> _What you have to do_: Given the listing below, write out exactly the lines starting with the line that has "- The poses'" and going on through the line that has "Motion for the", both kept.

━━━━━ Data below

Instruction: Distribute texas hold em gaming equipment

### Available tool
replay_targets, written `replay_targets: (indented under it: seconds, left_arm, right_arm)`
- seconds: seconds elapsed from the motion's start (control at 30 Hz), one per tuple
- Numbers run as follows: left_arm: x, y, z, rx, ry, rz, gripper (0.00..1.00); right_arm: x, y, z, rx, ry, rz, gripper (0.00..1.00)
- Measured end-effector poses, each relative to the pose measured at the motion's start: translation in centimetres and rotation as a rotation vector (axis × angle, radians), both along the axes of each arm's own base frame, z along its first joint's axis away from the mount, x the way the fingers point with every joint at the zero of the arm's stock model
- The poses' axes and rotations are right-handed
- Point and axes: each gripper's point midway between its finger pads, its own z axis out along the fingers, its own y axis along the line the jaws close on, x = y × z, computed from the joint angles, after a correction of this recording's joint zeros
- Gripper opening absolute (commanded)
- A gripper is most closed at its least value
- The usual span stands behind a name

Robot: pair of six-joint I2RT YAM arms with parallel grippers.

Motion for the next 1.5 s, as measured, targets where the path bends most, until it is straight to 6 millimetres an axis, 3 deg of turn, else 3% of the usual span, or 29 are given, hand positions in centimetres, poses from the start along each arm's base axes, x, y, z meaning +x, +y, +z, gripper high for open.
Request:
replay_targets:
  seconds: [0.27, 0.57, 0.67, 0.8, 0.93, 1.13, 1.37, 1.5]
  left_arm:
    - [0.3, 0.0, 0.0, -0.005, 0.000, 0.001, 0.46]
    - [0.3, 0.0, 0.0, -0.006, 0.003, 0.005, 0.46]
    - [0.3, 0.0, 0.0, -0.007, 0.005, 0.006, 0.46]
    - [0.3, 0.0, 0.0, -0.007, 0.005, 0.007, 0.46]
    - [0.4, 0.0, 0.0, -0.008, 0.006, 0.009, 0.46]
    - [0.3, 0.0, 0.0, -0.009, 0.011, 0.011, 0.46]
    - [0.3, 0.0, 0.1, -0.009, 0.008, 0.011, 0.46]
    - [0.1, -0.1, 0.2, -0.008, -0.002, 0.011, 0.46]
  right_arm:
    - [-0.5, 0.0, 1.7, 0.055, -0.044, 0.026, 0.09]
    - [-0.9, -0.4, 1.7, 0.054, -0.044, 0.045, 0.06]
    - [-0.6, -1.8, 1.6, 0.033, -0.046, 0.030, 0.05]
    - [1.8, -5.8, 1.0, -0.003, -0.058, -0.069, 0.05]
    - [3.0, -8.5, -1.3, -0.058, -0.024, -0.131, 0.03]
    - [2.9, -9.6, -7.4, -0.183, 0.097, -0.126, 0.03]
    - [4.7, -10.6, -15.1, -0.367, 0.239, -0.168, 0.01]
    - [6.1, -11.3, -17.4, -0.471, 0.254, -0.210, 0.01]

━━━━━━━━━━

> _Response box_:
- The poses' axes and rotations are right-handed
- Point and axes: each gripper's point midway between its finger pads, its own z axis out along the fingers, its own y axis along the line the jaws close on, x = y × z, computed from the joint angles, after a correction of this recording's joint zeros
- Gripper opening absolute (commanded)
- A gripper is most closed at its least value
- The usual span stands behind a name

Robot: pair of six-joint I2RT YAM arms with parallel grippers.

Motion for the next 1.5 s, as measured, targets where the path bends most, until it is straight to 6 millimetres an axis, 3 deg of turn, else 3% of the usual span, or 29 are given, hand positions in centimetres, poses from the start along each arm's base axes, x, y, z meaning +x, +y, +z, gripper high for open.

This completes the response.